Jakarta - Guna dapat menekan penyebaran Covid-19, pemerintah mengimbau masyarakat untuk mematuhi protokol kesehatan 3M (memakai masker, mencuci tangan dan.menjaga jarak), sedangkan pemerintah akan konsisten pada penerapan 3T (testing, tracing dan treatment).

Menurut Juru Bicara Vaksin Covid-19 Kementerian Kesehatan, Siti Nadia Tarmizi dalam diskusi virtual bertajuk "3M+3T: Jurus Jitu Atasi Pandemi" yang digelar di Jakarta, Kamis (11/2), pemerintah sudah mengambil langkah penanganan kesehatan masyarakat melalui program vaksinasi yang menyasar 181,5 juta penduduk.

“Hari ini kami cukup bahagia bisa memvaksinasi tenaga kesehatan sampai lebih dari satu juta orang. Untuk menekan pandemi Covid-19, pemerintah tidak hanya mengimbau melalui penegakan disiplin 3M, namun juga memperkuat 3T,” kata Nadia.

Dia mengatakan, sejauh ini sudah ada 630 laboratorium pemeriksa tes PCR, tetapi penyebarannya belum merata di seluruh Indonesia. "Kami harus meningkatkan tes. WHO (Organisasi Kesehatan Dunia) sudah merekomendasikan screening menggunakan tes rapid antigen untuk mendiagnosa Covid-19," ucapnya.

Pada kesempatan yang sama, ahli epidemiologi dari Fakultas Kesehatan Masyarakat Universitas Indonesia (FKM-UI), Syahrizal Syarif menegaskan, tes rapid antigen memang disetujui WHO sebagai alat diagnosis dalam keadaan tertentu. "Sensitivitasnya di atas 80 persen dan spesivitas di atas 97 persen. Saya memandang ini sebagai suatu terobosan Kementerian Kesehatan " tuturnya.

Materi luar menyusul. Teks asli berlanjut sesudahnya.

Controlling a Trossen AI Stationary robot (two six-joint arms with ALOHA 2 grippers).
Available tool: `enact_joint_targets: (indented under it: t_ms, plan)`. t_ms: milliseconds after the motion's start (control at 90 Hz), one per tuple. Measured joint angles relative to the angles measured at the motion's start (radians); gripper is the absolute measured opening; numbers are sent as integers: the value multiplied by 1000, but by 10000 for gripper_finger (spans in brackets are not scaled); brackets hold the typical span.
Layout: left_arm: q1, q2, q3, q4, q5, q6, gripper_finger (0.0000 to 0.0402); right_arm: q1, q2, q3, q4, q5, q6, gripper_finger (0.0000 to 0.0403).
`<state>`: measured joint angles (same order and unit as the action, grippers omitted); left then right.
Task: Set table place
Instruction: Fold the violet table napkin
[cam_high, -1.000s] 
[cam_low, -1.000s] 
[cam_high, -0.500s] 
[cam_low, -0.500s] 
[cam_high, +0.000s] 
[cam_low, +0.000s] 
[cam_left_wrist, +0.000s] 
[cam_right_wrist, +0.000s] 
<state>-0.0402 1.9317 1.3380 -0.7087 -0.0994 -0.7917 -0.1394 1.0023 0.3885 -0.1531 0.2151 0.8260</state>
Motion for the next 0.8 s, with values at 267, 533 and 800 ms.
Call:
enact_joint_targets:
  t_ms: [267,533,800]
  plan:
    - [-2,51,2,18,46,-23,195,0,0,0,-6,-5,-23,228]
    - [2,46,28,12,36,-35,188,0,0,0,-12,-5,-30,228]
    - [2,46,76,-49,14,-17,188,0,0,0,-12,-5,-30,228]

Dia menyebutkan, tujuan pelaksanaan tes rapid antigen untuk membantu secara cepat upaya mendeteksi penularan, sehingga pemerintah bisa secara cepat pula menelusuri kontak-kontak fisik pasien dengan orang lain. "Maka, kasus bisa ditemukan lebih dini dan penanganan juga bisa dilakukan lebih dini," imbuhnya.

Syahrizal mengapresiasi langkah pemerintah melalui pemberlakukan tes rapid antigen sebagai alat diagnostik. "Situasi ini memang akan meningkatkan laporan kasus, namun seperti kata Menteri Kesehatan (Budi Gunadi Sadikin), kita jangan panik pada kasus harian yang jika nanti meningkat," ujar Syahrizal.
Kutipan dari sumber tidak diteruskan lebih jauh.